3) Here is the output when I tried connecting to the PIX firewall from my PC using PUTTY (SSH client

software) with an IP address of 10.199.249.113.

login as: ansley

Sent username "ansley"

ansley@10.199.249.254's password:

Type help or '?' for a list of available commands.

pixfirewall>

pixfirewall> en

Password: *****

Invalid password

Password:

pixfirewall# login as: ansley

4) As you can see I was able to connect successfully connect to the PIX firewall in which its

outside interface has an IP address of 192.168.0.2 and is statically translated to 10.199.249.254.

Please see below the 'show ssh session' on my pix firewall.

pixfirewall# sh ssh session

Session ID Client IP Version Encryption State Username

0 10.199.249.113 1.5 3DES 6 ansley

I hope these helps.

Best Regards,

Ansley R. Verzosa

rbourdin · ‎04-13-2004

Hi there,

My config looks like to Ansley's one.

At The moment the SSH port is filtered, and I've checked the "IP NAT TRANSLATIONS" table. I Found this :

tcp x.x.x.x:22 192.168.1.61:139 192.168.245.1:1082 192.168.245.1:1082

It appears that port 22 is used... by what exactly ? I don't understand clearly because the IP address 192.168.245.1 is unknown in my company.
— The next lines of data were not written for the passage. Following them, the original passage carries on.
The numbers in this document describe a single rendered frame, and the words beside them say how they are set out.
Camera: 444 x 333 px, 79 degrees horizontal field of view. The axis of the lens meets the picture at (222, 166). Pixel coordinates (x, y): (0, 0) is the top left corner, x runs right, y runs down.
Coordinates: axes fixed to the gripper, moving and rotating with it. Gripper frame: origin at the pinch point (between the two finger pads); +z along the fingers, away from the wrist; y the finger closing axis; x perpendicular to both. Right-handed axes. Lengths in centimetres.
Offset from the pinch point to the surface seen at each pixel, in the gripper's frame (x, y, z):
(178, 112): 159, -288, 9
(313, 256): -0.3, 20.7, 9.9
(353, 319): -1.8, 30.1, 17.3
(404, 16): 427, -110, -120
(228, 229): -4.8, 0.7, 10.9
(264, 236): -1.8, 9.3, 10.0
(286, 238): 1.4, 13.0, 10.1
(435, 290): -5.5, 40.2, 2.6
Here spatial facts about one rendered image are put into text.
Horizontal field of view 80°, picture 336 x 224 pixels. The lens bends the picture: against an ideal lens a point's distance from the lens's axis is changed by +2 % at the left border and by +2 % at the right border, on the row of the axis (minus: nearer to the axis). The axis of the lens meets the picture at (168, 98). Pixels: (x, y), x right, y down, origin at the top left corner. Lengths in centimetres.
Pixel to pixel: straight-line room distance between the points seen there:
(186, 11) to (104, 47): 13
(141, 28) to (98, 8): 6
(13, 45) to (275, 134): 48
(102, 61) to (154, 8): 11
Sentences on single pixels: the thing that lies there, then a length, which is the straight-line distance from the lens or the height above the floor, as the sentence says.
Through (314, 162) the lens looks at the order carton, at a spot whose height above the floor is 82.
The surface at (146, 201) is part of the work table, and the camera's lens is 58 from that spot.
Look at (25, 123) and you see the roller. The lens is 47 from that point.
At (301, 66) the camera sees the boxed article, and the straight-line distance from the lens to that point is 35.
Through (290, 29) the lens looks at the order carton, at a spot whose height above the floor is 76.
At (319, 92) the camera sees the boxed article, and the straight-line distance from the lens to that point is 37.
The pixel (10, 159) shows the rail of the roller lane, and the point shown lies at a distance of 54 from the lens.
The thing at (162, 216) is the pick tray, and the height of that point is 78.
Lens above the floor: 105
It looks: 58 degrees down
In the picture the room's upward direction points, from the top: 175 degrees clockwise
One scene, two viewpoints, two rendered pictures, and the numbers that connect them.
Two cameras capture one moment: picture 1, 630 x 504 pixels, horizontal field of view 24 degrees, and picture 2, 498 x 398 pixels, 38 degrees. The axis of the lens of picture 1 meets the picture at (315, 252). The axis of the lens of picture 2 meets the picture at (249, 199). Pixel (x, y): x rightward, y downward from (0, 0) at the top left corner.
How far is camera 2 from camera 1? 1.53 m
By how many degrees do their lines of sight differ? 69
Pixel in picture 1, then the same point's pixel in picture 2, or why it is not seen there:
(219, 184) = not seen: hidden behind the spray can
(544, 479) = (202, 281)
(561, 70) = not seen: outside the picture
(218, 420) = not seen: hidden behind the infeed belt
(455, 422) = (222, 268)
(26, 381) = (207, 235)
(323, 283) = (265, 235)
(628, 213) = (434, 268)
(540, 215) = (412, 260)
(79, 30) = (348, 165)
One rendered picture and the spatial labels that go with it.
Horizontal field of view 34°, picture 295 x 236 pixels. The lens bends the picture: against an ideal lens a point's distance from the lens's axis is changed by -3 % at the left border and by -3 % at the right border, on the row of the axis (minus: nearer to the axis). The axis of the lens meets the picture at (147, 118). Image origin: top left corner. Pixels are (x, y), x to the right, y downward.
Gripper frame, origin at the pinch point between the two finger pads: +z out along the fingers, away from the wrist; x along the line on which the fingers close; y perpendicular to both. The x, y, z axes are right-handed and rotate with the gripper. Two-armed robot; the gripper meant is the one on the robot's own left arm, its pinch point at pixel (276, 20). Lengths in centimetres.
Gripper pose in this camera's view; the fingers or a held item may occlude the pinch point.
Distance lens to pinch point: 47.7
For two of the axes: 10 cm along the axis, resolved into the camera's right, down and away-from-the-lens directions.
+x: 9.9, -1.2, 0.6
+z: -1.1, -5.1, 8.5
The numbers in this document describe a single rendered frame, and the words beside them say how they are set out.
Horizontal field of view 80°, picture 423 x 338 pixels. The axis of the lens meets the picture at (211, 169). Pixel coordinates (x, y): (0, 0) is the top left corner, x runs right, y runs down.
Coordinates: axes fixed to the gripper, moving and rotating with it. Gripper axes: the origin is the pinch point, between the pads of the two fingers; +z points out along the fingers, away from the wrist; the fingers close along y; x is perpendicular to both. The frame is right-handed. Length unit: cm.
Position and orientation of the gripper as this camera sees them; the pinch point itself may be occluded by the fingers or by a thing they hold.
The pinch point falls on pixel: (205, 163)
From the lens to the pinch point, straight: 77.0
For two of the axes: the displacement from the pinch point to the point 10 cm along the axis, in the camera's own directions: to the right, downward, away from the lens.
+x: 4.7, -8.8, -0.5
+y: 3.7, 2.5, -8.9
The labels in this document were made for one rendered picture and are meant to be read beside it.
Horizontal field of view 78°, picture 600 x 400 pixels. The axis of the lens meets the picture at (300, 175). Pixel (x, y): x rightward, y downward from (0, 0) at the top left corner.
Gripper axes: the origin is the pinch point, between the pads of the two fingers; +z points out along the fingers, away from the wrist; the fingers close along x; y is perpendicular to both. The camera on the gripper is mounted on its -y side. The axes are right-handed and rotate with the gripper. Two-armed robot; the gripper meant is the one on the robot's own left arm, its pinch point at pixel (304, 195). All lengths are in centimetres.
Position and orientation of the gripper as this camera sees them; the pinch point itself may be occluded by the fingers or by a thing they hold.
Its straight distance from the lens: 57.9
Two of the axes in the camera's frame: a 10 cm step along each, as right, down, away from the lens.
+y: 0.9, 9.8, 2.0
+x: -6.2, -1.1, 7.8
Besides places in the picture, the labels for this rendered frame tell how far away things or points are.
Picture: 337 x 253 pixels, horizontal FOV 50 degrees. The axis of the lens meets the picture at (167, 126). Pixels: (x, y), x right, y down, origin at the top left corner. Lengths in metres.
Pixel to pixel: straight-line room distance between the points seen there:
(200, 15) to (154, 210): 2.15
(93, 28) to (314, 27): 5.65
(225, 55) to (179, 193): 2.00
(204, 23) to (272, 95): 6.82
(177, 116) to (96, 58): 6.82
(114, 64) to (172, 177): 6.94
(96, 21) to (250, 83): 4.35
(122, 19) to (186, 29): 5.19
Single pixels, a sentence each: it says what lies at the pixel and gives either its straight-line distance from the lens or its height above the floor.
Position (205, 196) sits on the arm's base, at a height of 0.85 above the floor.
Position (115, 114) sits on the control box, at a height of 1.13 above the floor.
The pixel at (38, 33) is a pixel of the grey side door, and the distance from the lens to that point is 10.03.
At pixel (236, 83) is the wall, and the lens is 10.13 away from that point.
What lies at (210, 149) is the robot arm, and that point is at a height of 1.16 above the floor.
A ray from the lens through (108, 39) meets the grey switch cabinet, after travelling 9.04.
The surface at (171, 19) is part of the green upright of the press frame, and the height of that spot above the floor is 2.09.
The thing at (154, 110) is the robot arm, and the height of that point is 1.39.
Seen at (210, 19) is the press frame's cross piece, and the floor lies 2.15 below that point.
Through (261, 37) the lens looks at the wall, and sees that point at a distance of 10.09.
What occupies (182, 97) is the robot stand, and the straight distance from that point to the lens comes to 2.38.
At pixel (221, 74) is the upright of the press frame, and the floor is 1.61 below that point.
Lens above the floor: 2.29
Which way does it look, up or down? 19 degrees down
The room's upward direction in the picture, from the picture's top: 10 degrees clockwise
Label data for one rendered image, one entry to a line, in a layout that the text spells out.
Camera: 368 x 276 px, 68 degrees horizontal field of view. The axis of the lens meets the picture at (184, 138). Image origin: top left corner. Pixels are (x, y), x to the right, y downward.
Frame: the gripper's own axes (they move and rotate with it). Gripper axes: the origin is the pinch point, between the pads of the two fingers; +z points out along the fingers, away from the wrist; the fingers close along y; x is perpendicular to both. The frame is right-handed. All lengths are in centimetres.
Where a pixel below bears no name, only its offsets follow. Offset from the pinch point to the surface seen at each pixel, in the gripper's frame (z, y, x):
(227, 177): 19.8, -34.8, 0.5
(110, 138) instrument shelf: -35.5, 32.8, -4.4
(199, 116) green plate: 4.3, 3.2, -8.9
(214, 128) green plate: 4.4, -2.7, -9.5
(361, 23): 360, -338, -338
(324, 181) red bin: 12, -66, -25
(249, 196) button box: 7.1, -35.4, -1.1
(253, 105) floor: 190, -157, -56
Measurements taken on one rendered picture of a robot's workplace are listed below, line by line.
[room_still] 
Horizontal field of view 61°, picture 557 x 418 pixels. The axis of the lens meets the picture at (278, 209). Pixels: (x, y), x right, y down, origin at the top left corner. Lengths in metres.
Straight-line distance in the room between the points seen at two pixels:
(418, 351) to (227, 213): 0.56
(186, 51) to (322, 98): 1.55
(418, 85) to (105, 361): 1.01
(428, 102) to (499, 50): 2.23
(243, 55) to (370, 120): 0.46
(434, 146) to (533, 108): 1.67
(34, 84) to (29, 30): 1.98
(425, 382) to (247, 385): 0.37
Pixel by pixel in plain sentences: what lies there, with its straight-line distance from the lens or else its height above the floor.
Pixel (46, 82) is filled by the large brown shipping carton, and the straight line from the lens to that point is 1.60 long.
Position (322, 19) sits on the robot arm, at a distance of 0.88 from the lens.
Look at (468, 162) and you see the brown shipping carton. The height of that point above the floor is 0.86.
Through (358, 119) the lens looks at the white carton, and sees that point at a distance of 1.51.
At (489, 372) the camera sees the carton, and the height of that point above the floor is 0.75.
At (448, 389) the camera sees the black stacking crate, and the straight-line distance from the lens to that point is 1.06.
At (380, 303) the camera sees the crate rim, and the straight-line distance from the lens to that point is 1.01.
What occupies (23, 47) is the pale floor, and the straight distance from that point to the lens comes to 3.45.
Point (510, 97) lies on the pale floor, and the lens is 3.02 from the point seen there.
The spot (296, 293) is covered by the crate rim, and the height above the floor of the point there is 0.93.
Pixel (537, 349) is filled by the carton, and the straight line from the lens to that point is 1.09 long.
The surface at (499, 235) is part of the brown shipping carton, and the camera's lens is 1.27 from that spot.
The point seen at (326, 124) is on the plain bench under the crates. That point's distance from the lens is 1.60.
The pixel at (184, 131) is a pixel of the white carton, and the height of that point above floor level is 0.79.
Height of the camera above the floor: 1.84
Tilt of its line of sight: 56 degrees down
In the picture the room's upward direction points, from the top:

x.x.x.x is my public address and it is in a nat pool (only this IP is in) :

ip nat pool test x.x.x.x x.x.x.x prefix-length 30

Should I remove this nat pool ?

Thx,

Renaud

sbondy · ‎04-14-2004

I suspect that your problem is the pool. Here's an example of a problem I had somewhat like this. Notice there are 2 addresses in the pool:

ip nat pool NATPOOL a.b.c.1 a.b.c.2 netmask 255.255.255.0

ip nat inside source list 1 pool NATPOOL overload

ip nat inside source static tcp 10.1.1.1 25 a.b.c.1 23 extendable

access-list 1 permit 10.1.1.0 0.255.255.255

Notice that a.b.c.1 is in the pool AND is also in the static translation statement.

When the router starts, if someone on the inside on a host other than 10.1.1.1 begins a connection, they will be assigned the public address a.b.c.d.1 - and ALL ports associated with that address. Thus when you try to connect to your host on a.b.c.1:23, it doesn't work. If you clear the translation table, then re-try, you might get connected.

The same result will happen with a single address in the pool if you omit the "overload" keyword.

Try adding the "overload" to your pool.

As for removing the pool, you need it if you want outbound traffic to be translated without static entries. for example, from other hosts on this network.

Good luck.

Steve

rbourdin · ‎04-15-2004

Well I see the problem... But I've already set the "overload" keyword. here's my config :

ip nat pool MASQ a.b.c.182 a.b.c.182 prefix-length 30

ip nat inside source list 7 MASQ test overload

ip nat inside source static tcp 192.168.1.51 21 a.b.c.182 21 extendable

ip nat inside source static tcp 192.168.1.51 22 a.b.c.182 22 extendable

ip nat inside source static tcp 192.168.1.51 25 a.b.c.182 25 extendable

ip nat inside source static tcp 192.168.1.51 80 a.b.c.182 8080 extendable

access-list 7 permit 192.168.1.0 0.0.0.255

sbondy · ‎04-15-2004

I have a question I did not think to ask earlier.

Is the IP address in your pool the same address you have on the outside interface?

If so, you might try

ip nat inside source list 7 MASQ interface Serial0/0 overload

(I'm assuming here the interface outside is Serial 0/0 - change as needed)

Posting as much of your config as you can would help.